“He is himself”: Why Ginger Baker was John Bonham’s ultimate influence

Drummers, like goalkeepers, usually stick at the back, make the most noise and receive the least praise. Their job is to keep a rhythm and allow the guitarists and vocalists to dash about in colourful fits of performance. This stereotype fits many bands, but there is certainly no hard and fast rule. To be recognised as a drummer, you need a creative approach, virtuosity and a heap of charisma. The late legends John Bonham and Ginger Baker had these attributes by the bucketload.

Originality in a rhythm section isn’t such a necessity as it is elsewhere in a rock group. Traditionally, music in the genre plods along to a 4/4 signature with a couple of breaks and fills for intensity. This is all well and good, but what if you have the melodic bass talent of John Entwistle or the dynamic jazz sensibilities of Ginger Baker?

As far as Baker was concerned, his drumming was an integral colour in Cream’s sonic tapestry. Far beyond providing a rhythmic structure for the band’s songs, he rivalled Eric Clapton’s guitar prowess with prominent solos and unprecedented signature transitions. Baker was so dissatisfied with the 4/4 rule that he had contempt for those who regarded him as a rock drummer. In his eyes, he was a jazz drummer in a psych-rock outfit.

Baker’s peers remember him as a remarkably assured musician, often to the point of abrasive conceit. When Bonham rose to fame with Led Zeppelin in the late 1960s, he looked up to Baker as his elder and towering force in the recent psychedelic scene in London. While Bonham might have avoided adopting some of Baker’s infamous personality traits, he saw something in the drummer’s cocky idiosyncrasies.

Baker wrote his own rules and ensured that he always brought his strong personality to the fore. “When I listen to drummers, I like to be able to say, ‘Oh! I haven’t heard that before,'” Bonham mused in Mick Bonham’s biography. “Being yourself is so much better than sounding like anyone else. Ginger Baker’s thing is that he is himself. So it’s no good trying to do what he does.”

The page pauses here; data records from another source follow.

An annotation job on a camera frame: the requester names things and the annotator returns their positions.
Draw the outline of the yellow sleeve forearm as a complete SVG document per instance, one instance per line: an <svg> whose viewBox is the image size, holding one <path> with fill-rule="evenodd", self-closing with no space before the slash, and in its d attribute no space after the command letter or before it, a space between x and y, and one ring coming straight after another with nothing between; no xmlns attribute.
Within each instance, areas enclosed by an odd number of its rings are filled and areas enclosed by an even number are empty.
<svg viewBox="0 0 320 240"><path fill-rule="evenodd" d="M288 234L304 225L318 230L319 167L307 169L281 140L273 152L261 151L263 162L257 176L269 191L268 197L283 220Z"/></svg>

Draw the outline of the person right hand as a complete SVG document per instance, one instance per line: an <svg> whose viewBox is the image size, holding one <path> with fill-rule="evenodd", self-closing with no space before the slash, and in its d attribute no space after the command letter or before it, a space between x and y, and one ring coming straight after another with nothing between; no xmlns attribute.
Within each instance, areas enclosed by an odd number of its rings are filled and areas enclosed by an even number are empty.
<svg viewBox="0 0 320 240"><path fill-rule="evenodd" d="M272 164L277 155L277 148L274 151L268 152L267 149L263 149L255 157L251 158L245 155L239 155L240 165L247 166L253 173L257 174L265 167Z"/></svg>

Of course, Baker wasn’t Bonham’s only influence as a drummer. Bev Bevan, the drummer famed most for his work with ELO, remembered the Led Zeppelin drummer’s fascination with musicians across the pond. “I’m not sure John was a fan of British drummers, though he must have been influenced by Tony Meehan and Brian Bennett and Clem Cattini’s session work,” Bevan recalled. “John and I generally shared musical tastes, all of them American. I remember John and I agreeing that the two best rock and roll drummers were Earl Palmer and Hal Blaine.”

Despite Bevan’s claims, Bonham greatly admired Bakr as his British rival and a high watermark in his stylistic territory. In his humbly-titled memoir, Hellraiser: The Autobiography of the World’s Greatest Drummer, Baker recalled that Bonham always said they shared a position at the very top of the British drumming hierarchy. “John Bonham once made a statement that there were only two drummers in British rock ‘n’ roll: himself and Ginger Baker,” Baker wrote. “My reaction to this was: ‘You cheeky little bastard!'”

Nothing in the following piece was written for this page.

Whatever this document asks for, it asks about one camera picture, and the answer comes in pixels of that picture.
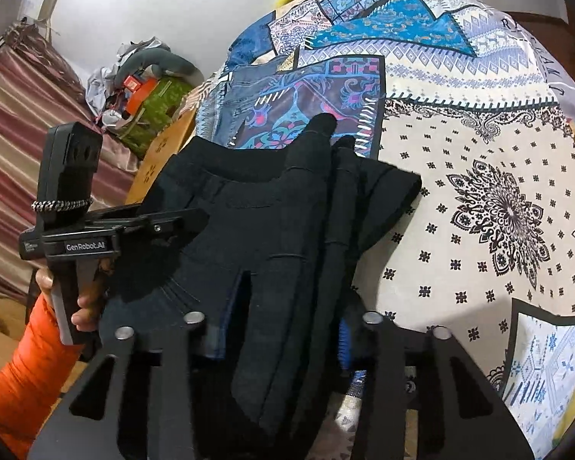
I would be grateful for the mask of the person's left hand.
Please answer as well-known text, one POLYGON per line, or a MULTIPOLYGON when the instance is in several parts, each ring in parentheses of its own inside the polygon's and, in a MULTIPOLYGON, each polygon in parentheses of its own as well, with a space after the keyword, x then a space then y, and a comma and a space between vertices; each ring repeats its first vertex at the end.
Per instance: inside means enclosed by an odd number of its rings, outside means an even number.
MULTIPOLYGON (((105 295, 113 274, 113 262, 110 259, 100 260, 95 270, 85 274, 83 279, 76 280, 77 297, 69 296, 66 305, 72 307, 70 323, 78 332, 93 332, 98 328, 99 320, 107 303, 105 295)), ((53 291, 56 287, 54 274, 48 267, 42 267, 35 273, 35 280, 40 293, 51 309, 55 309, 53 291)))

By placing himself on par with Baker, Bonham challenged himself to push the preconceived boundaries for rock drumming. Alongside Jimmy Page’s innovative guitar work, he helped establish Led Zeppelin as a leading force in the prog-rock and heavy metal arenas. Associations with the former were achieved through complex compositions like ‘Four Sticks’, which, due to irregular time signatures, is the most complex Zeppelin song to drum.